Impacto territorial desigual
Desde el año 2012, gracias a la tasa turística, en Catalunya se han recaudado más de 600 millones. Ahora el decreto ley, que se ha aprobado y se echará para atrás, es una oportunidad, según Osácar, para que "los partidos políticos y los representantes del sector turístico se pongan de acuerdo y negocien algunas medidas como doblar el importe de la tasa de forma lineal y flexibilizarla en función del territorio". En este sentido, el experto precisa que "en ciudades como Barcelona, el impuesto no impacta en la llegada de más turistas, mientras que en un camping de Girona puede afectar de forma importante a la cuenta de resultados por la caída de las reservas".
Osácar cree que "el discurso que se tiene que fomentar el turismo está superado y la tasa tiene que servir para mejorar la gestión de los municipios, especialmente las infraestructuras y los suministros". Eso sí, aconseja que la recaudación del impuesto, la gestión y la comunicación se haga de forma transparente, especialmente el destino de los ingresos. Un buen ejemplo, indica, es la voluntad del decreto ley del Govern, pactado con los Comuns, de que un 25% del importe se dedique a políticas activas de vivienda. "Con una buena comunicación, ganaría en calidad y aceptación y permitiría reducir los perjuicios sobre los territorios".
En este sentido, el presidente de la Federación de Hostelería y Turismo de Girona, Jaume Dulsat, lamenta que en el texto de la tasa turística no haya criterios de temporalidad. Además, Dulsat reclama no extrapolar el panorama de Barcelona con el resto del territorio catalán. "Lo que pasa en Barcelona no es lo que pasa en las comarcas gerundenses o la Costa Brava", asegura. Según Dulsat, "el territorio es muy diverso, con especificidades diferentes: tratar el problema como un todo no nos parece justo".
Castigo al turismo de proximidad
Por su parte, la Federación Catalana de Apartamentos Turísticos (Federatur) y la Federación Catalana de Campings muestran su indignación por lo que consideran un ataque al sector turístico. Las dos patronales señalan que el impacto de esta medida "afectará a todos los ciudadanos, pero tendrá una incidencia especial entre los viajeros catalanes". Recuerdan que el 46% de los clientes de los campings de Catalunya son del territorio y que esta cifra se eleva hasta el 53,9% en los apartamentos turísticos. Advierten que "el sobrecoste de la tasa en los apartamentos turísticos o campings para las familias catalanas pasará de los 24 a los 120 millones de euros".
Más allá del turismo de sol y playa o de campings, la realidad tiene otras caras en territorios como el Pirineo.

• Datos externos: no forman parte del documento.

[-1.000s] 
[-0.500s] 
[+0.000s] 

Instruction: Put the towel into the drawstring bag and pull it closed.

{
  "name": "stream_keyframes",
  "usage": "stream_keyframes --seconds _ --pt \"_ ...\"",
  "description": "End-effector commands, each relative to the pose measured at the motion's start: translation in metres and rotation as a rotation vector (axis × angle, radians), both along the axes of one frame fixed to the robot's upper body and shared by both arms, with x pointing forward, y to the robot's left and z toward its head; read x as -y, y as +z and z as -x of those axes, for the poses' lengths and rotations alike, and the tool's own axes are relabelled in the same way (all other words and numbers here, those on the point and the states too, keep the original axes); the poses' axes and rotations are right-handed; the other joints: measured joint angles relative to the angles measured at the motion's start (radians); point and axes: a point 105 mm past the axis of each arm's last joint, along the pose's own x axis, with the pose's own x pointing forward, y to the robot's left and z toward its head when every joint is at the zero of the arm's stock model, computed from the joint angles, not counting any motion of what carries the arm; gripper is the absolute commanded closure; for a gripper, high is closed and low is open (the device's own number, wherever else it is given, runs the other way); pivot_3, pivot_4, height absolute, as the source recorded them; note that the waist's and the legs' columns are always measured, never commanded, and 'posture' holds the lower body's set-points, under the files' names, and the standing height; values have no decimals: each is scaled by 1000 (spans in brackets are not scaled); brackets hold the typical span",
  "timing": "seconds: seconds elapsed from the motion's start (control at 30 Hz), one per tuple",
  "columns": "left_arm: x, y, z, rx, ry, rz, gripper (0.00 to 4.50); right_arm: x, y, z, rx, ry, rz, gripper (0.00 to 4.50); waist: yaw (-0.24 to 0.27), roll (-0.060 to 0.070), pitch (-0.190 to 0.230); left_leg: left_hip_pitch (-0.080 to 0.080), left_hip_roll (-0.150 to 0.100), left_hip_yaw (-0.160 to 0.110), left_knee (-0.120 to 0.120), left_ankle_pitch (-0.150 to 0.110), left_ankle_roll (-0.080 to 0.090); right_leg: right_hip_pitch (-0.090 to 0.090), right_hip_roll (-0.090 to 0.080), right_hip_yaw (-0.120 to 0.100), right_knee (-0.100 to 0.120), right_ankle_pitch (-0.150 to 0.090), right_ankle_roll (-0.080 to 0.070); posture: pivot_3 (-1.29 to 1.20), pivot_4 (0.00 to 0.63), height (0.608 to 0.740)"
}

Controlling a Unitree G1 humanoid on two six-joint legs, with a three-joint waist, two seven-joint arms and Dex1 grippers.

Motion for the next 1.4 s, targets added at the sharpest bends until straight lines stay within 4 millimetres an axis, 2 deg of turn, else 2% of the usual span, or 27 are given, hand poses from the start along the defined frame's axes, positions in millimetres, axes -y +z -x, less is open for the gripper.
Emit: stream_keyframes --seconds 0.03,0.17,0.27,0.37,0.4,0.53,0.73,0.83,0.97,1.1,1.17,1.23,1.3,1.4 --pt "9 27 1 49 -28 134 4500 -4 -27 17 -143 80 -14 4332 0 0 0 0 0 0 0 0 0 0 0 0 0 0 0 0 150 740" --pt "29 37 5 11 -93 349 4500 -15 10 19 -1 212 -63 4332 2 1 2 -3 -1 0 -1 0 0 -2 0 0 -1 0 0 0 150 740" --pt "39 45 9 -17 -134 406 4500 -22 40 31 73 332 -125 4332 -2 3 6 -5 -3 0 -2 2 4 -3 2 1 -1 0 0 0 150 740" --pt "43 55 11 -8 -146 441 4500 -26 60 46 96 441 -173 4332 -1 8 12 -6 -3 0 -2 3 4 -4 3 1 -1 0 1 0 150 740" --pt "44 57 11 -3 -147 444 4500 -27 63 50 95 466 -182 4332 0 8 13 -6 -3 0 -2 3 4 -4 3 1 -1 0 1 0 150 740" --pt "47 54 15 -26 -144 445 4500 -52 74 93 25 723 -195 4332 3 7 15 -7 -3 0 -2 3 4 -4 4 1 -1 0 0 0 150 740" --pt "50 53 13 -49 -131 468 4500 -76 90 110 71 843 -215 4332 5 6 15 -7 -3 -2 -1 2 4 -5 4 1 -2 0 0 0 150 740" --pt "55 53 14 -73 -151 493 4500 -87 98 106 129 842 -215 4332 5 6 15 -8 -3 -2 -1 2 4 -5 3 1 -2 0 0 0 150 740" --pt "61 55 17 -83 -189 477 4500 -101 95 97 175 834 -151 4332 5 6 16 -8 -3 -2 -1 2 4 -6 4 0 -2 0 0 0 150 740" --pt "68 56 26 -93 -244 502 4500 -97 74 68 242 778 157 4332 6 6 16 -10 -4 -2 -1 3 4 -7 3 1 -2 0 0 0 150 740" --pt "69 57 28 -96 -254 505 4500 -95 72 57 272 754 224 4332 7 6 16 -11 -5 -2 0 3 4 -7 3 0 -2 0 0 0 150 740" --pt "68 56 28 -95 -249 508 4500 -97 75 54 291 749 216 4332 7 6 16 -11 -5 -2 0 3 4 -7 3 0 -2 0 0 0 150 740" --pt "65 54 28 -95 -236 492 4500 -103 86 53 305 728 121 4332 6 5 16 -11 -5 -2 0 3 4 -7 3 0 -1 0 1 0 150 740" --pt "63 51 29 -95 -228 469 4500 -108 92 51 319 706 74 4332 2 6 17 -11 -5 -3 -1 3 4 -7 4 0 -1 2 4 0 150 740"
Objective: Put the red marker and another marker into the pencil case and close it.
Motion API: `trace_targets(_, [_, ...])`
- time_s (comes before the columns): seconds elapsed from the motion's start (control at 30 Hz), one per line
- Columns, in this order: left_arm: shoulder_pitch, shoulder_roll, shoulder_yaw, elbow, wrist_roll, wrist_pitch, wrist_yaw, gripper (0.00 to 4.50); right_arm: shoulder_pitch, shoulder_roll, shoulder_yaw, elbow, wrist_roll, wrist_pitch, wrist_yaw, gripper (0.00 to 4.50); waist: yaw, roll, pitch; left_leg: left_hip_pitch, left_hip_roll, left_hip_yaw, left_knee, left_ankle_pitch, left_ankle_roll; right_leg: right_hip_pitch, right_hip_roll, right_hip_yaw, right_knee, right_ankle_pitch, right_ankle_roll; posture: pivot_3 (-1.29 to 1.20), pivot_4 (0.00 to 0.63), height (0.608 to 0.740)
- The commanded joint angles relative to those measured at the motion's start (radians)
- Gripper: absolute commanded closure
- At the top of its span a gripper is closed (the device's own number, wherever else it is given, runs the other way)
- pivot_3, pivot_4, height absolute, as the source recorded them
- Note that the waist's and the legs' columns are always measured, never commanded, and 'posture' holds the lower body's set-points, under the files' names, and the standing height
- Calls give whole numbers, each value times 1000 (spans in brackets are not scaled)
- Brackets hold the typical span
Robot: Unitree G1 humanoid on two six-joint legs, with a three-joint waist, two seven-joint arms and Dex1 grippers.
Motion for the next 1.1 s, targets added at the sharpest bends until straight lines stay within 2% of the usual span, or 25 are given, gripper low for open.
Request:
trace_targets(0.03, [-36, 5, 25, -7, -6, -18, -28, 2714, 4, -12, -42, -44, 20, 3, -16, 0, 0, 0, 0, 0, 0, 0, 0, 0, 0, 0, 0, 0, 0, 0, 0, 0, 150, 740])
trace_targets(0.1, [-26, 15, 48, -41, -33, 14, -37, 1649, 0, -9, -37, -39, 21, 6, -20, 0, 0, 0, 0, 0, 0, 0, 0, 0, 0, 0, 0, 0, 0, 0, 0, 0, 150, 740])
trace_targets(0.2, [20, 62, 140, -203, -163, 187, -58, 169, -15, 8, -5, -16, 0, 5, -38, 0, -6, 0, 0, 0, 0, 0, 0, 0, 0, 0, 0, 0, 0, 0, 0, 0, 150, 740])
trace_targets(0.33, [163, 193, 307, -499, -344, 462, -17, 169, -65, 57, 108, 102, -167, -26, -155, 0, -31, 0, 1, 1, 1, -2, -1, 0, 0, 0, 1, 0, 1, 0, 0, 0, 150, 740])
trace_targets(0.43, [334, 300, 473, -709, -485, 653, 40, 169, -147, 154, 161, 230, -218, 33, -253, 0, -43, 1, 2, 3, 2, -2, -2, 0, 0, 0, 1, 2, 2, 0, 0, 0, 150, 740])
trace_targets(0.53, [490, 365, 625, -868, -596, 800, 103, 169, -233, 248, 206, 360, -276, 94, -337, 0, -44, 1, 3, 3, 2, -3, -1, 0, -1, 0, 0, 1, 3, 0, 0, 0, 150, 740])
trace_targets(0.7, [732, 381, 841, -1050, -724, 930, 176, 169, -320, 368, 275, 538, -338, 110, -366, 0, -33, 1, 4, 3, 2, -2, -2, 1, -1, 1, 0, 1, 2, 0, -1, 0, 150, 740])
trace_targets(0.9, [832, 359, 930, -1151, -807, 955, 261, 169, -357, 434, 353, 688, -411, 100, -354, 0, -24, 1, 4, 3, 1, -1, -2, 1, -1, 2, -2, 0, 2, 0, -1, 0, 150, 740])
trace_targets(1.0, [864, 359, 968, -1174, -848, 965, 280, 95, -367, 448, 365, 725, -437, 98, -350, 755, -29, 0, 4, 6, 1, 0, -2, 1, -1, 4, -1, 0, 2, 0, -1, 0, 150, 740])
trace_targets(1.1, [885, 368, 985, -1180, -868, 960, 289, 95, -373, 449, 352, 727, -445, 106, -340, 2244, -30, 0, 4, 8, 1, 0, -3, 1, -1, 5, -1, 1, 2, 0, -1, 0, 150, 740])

En este caso, la entidad Pirineu Viu denuncia la campaña de la Agencia Catalana de Turismo y los consejos comarcales del Pirineo para abrir nuevos mercados turísticos, que llevó a dos periodistas japoneses a visitar lugares emblemáticos de la zona. Para la entidad, es una nueva muestra de "cómo se prioriza el turismo por encima de la vida de los vecinos y vecinas del territorio", a la vez que consideran que "mientras las instituciones públicas destinan dinero público a promocionar el turismo en el Pirineo, los habitantes del territorio se ven obligados a marcharse porque no pueden pagarse la vivienda".
Mientras se concreta el follón jurídico y político sobre el incremento de la tasa turística, existe cierto consenso en la necesidad de modificar la norma y que el impuesto incorpore variables como los esfuerzos para desestacionalizar las actividades de temporada y las características de cada territorio. Además, los empresarios turísticos quieren claridad sobre cómo actuar en los próximos días y tener definidas las reglas del juego a las puertas del momento álgido de la temporada de verano.